## About this task:
The result should be every line in the material below containing the string "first".

## Data provided:
☆ ☆ ☆ ☆

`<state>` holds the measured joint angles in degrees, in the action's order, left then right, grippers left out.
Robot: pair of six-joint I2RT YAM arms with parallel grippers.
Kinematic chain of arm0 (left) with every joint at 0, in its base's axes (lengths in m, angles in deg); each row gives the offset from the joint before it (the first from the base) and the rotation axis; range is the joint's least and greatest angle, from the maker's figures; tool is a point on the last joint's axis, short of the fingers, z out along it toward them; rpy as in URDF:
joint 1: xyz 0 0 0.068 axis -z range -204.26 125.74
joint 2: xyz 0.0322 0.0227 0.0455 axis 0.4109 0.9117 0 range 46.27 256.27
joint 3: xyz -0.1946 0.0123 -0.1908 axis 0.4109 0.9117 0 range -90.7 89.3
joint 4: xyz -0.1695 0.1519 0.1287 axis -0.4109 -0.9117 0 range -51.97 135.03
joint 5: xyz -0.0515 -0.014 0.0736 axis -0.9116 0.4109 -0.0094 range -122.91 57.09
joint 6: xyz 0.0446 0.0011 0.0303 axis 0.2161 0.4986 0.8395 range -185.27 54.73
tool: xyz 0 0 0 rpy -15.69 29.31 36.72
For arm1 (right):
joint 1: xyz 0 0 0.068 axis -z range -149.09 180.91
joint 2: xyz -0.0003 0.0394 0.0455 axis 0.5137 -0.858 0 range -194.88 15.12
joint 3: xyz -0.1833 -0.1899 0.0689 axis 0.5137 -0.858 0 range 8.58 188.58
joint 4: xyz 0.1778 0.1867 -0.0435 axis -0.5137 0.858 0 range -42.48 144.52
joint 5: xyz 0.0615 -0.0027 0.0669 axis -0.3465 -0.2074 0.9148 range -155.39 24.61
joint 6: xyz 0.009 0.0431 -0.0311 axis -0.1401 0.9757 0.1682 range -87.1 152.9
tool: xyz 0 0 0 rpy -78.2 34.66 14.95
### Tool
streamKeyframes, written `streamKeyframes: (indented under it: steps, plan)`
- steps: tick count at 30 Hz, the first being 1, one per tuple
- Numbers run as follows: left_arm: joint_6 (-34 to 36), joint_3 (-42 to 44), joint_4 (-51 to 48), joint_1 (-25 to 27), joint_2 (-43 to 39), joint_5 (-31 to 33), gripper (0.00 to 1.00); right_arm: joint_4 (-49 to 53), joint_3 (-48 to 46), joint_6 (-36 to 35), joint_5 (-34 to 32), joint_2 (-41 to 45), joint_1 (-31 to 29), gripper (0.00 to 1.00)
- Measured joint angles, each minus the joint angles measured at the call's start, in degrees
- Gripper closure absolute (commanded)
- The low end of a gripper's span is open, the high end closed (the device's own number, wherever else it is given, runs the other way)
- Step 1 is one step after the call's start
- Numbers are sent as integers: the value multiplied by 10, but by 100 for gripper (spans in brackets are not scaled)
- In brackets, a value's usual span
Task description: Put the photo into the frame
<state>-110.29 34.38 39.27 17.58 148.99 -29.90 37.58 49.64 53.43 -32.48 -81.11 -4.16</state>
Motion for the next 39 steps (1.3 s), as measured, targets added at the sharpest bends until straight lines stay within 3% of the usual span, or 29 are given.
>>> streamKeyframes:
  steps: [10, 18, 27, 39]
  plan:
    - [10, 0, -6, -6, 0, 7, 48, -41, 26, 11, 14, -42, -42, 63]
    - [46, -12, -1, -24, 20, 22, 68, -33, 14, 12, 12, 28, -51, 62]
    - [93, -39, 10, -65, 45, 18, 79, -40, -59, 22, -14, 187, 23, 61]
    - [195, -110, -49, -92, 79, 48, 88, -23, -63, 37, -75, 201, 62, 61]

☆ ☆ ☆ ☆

## Solution:
Kinematic chain of arm0 (left) with every joint at 0, in its base's axes (lengths in m, angles in deg); each row gives the offset from the joint before it (the first from the base) and the rotation axis; range is the joint's least and greatest angle, from the maker's figures; tool is a point on the last joint's axis, short of the fingers, z out along it toward them; rpy as in URDF:
- steps: tick count at 30 Hz, the first being 1, one per tuple

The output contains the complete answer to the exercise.